The letter only came into public view when COPFS were asked to explain their thinking, which was a reasonable request. Without the letter we would be no wiser as the the thinking behind it, and I could not now be asking relevant questions. The letter with it’s reasons, however, is accessible to the public, which may not have been anticipated. The letter, whilst it still sits there is, I suggest, an embarrassment to the Scottish legal establishment, probably the butt of many jokes from other legal authorities. If my critique of the letter is correct, there is barely a statement which withstands scrutiny. The Scottish legal establishment, far from proclaiming “that the public can have confidence in an effective, rigorous, fair and independent COPFS”, as the Crown Agent wrote to the Justice committee in May 2017, embarrassed that it is in existence.

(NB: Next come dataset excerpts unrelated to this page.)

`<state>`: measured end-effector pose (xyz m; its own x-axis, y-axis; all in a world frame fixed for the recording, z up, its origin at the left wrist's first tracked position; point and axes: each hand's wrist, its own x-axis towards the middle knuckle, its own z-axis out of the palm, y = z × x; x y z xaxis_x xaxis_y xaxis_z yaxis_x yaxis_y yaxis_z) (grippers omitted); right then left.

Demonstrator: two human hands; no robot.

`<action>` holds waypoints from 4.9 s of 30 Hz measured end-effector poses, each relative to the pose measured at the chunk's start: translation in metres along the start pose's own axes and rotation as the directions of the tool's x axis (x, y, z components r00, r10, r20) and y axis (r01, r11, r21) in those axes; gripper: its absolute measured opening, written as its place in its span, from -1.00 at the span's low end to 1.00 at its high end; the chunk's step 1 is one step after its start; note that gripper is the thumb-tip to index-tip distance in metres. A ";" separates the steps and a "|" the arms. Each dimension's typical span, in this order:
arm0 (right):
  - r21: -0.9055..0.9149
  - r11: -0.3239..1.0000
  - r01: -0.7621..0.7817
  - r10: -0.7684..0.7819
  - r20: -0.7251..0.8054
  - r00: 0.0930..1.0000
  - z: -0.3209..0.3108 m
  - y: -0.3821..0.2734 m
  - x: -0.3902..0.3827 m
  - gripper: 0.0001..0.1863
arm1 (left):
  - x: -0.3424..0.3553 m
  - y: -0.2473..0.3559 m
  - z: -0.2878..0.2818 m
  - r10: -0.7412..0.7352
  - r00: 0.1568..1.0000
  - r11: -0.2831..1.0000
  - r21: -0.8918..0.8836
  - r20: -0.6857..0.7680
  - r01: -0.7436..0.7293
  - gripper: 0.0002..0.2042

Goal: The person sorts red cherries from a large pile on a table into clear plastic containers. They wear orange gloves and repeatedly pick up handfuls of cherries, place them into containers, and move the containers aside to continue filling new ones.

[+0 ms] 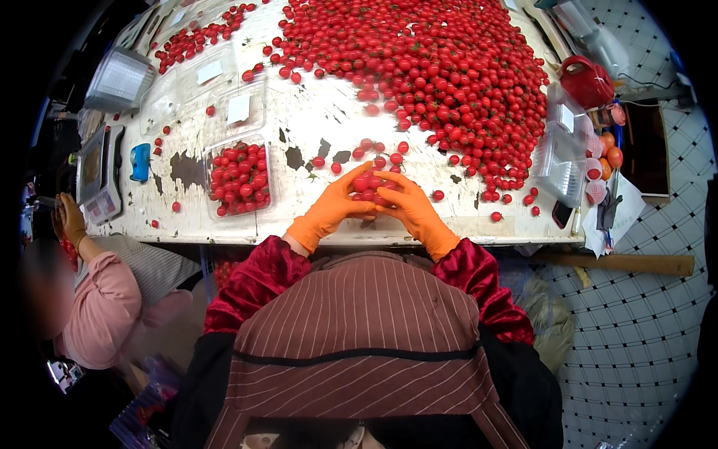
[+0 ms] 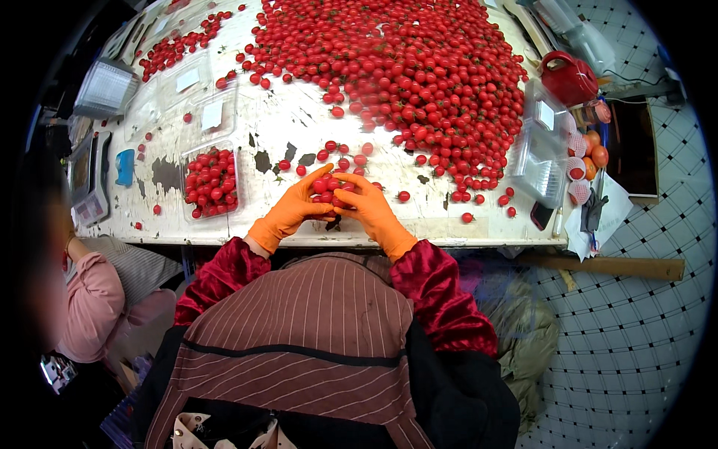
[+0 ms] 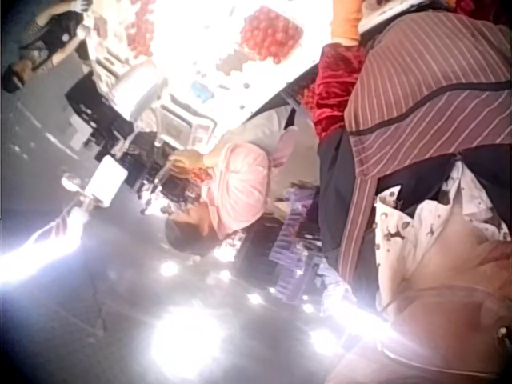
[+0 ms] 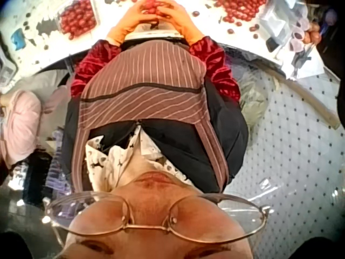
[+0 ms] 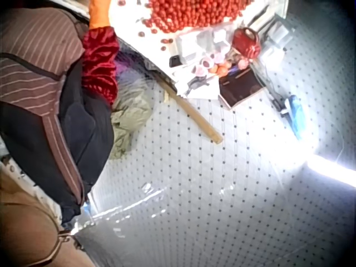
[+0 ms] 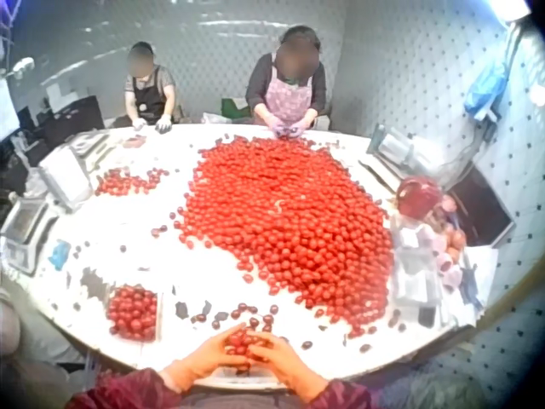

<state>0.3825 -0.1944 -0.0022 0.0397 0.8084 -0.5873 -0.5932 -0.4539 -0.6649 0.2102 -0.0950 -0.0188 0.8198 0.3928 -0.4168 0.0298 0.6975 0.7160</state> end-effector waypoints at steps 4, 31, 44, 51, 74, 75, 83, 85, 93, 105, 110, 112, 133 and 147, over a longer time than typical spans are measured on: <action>-0.097 0.995 -0.030 0.035 0.050 0.998 0.001 -0.005 0.008 -0.61 | -0.011 0.013 -0.008 -0.035 0.999 0.999 -0.005 0.017 0.035 -0.19; -0.384 0.904 0.189 0.018 0.475 0.880 0.189 -0.007 0.128 -0.44 | -0.140 0.094 -0.157 0.571 0.705 0.549 0.834 -0.422 0.055 -0.44; -0.846 0.410 0.340 -0.625 0.011 0.780 -0.042 -0.041 0.076 -0.55 | -0.120 0.072 -0.123 0.633 0.623 0.642 0.761 -0.459 -0.093 -0.66; -0.998 -0.019 -0.063 -0.365 -0.052 0.929 -0.046 -0.028 0.038 0.04 | -0.001 0.020 -0.064 0.438 0.862 0.164 0.966 -0.254 0.201 -0.07; -0.381 0.876 0.295 -0.284 0.086 0.955 -0.015 -0.029 0.089 -0.47 | 0.057 0.015 -0.042 0.152 0.974 0.981 0.148 -0.171 -0.127 -0.35; -0.366 0.883 0.295 -0.277 0.102 0.956 -0.011 -0.033 0.087 -0.49 | 0.052 0.017 -0.041 0.132 0.974 0.988 0.098 -0.183 -0.115 -0.36; -0.416 0.844 0.340 -0.303 0.154 0.941 0.006 -0.030 0.083 -0.63 | 0.033 0.022 -0.034 0.183 0.959 0.983 0.015 -0.217 -0.184 -0.45; -0.395 0.868 0.302 -0.261 0.156 0.953 0.009 -0.030 0.081 -0.65 | 0.029 0.024 -0.035 0.193 0.955 0.981 0.063 -0.224 -0.184 -0.52; -0.326 0.936 0.130 -0.082 0.157 0.984 0.039 -0.043 0.062 -0.72 | 0.015 0.021 -0.053 0.049 0.970 0.944 -0.305 -0.239 -0.123 -0.64; -0.038 0.999 0.029 -0.018 0.260 0.965 0.067 -0.035 0.082 -0.65 | -0.049 0.026 -0.086 0.200 0.969 0.664 -0.707 -0.144 -0.243 -0.57; -0.104 0.995 0.012 0.019 0.291 0.956 0.090 -0.034 0.088 -0.63 | -0.085 0.041 -0.090 0.246 0.937 0.636 -0.688 -0.249 -0.349 -0.56; -0.148 0.989 0.007 0.035 0.279 0.960 0.099 -0.033 0.092 -0.63 | -0.098 0.049 -0.091 0.252 0.917 0.624 -0.673 -0.307 -0.397 -0.58; -0.456 0.848 0.269 -0.098 0.364 0.926 0.140 -0.017 0.140 -0.54 | -0.101 0.043 -0.149 0.937 0.267 0.156 0.954 -0.225 0.256 -0.61; -0.458 0.888 0.044 -0.036 0.027 0.999 0.033 -0.018 0.080 -0.60 | -0.107 0.009 -0.119 0.948 0.248 0.121 0.949 -0.197 0.291 -0.42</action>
<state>0.3696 -0.1086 -0.0219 0.0393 0.8337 -0.5508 -0.1564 -0.5393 -0.8275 0.0553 -0.0594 -0.0344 0.1190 0.8771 0.4653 0.7852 -0.3700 0.4965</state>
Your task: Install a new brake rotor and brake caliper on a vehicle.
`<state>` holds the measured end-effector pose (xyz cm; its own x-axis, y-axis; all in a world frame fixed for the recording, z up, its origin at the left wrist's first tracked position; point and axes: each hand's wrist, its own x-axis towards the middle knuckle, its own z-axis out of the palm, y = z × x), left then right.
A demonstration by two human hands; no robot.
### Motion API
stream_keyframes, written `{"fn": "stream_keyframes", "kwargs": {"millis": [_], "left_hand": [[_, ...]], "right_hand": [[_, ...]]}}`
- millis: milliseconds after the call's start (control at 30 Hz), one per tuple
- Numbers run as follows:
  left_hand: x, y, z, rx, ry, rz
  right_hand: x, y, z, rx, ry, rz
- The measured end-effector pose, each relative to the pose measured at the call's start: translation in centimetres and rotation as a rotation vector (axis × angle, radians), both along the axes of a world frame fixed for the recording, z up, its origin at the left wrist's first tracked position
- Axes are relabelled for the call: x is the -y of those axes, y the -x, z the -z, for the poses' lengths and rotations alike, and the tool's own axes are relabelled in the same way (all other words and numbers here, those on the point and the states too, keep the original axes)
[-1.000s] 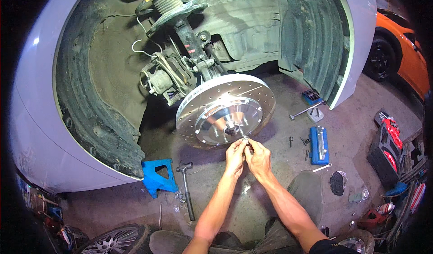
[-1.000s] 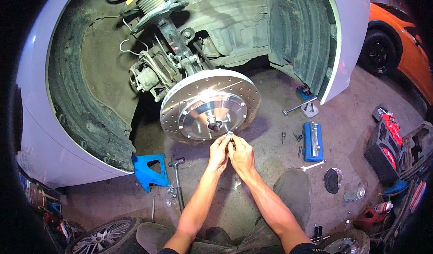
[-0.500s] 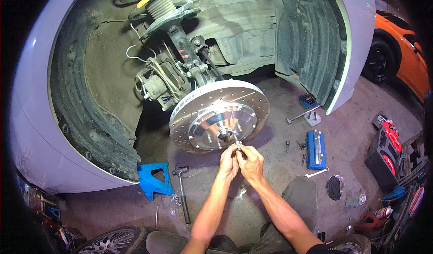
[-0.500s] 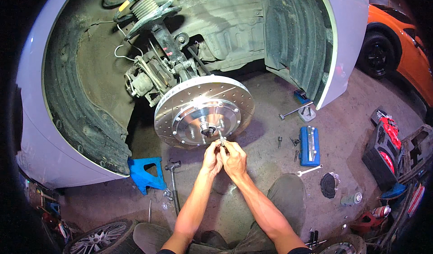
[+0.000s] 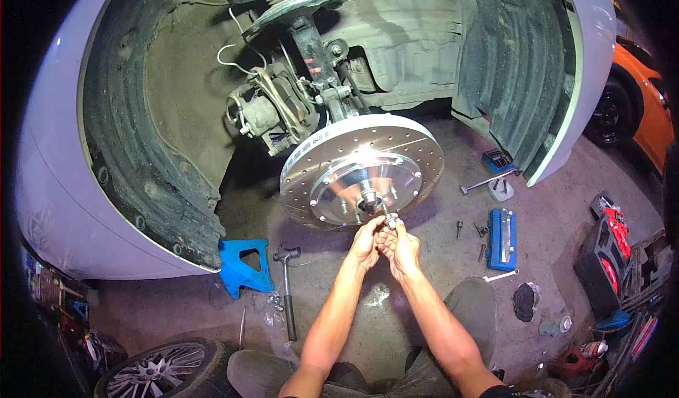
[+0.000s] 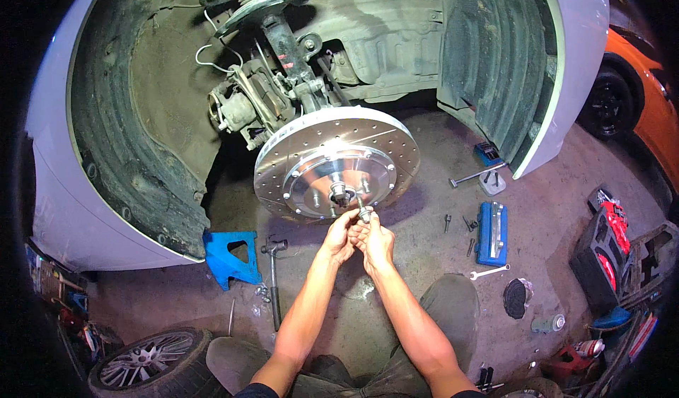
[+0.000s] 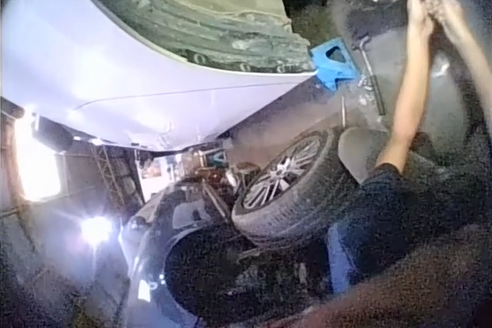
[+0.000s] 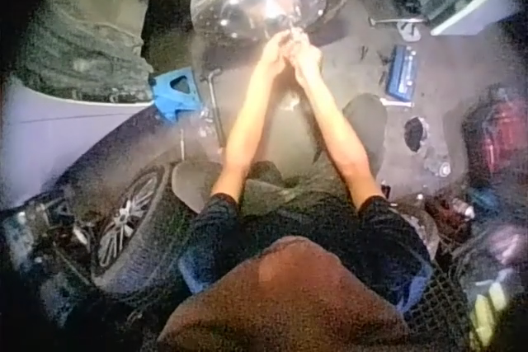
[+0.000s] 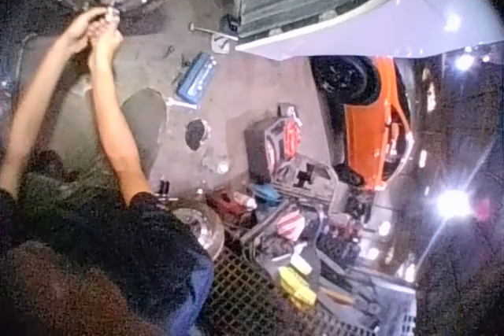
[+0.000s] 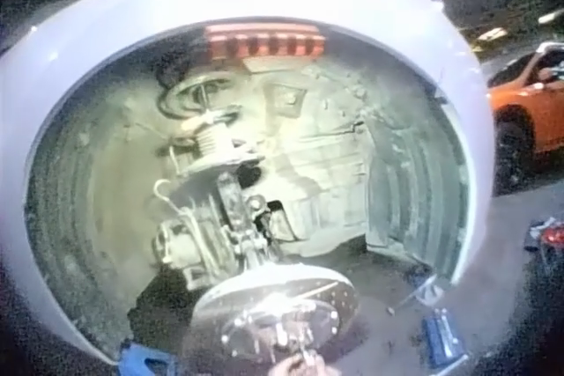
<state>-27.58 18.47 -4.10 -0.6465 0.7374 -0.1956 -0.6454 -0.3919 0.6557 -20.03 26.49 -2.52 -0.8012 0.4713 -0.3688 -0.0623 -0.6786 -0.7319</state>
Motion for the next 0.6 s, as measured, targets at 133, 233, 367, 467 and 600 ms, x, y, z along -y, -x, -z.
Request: {"fn": "stream_keyframes", "kwargs": {"millis": [133,233,367,467,600], "left_hand": [[0.3,0.5,0.5,0.066,0.018,-0.006],[0.4,0.2,-0.1,0.107,0.070,0.023],[-0.1,-0.2,-1.6,0.106,0.156,-0.009],[-0.3,-0.1,-1.2,0.094,0.194,-0.062],[0.5,0.7,-0.1,0.155,-0.015,0.059]], "right_hand": [[0.9,-0.1,-0.4,0.027,0.000,-0.021],[1.0,-0.7,-1.6,0.064,-0.188,0.002],[1.3,-0.3,-1.7,0.048,-0.308,0.120],[1.1,0.0,-1.5,0.032,-0.235,0.122],[1.1,0.4,-0.9,0.000,-0.007,0.045]]}}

Remember, and I am firmly in favour of this, the independence of the Crown Office must be maintained. The public and the government cannot act. The COPFS has rejected an opportunity that I was kindly afforded to communicate with them about the same matters in a more private format than this blog.
In addition my concerns over this statement, I would refer to my consideration of the letter and the Craig Graham case. Most of the criticism I make of the letter can be found in those previous posts.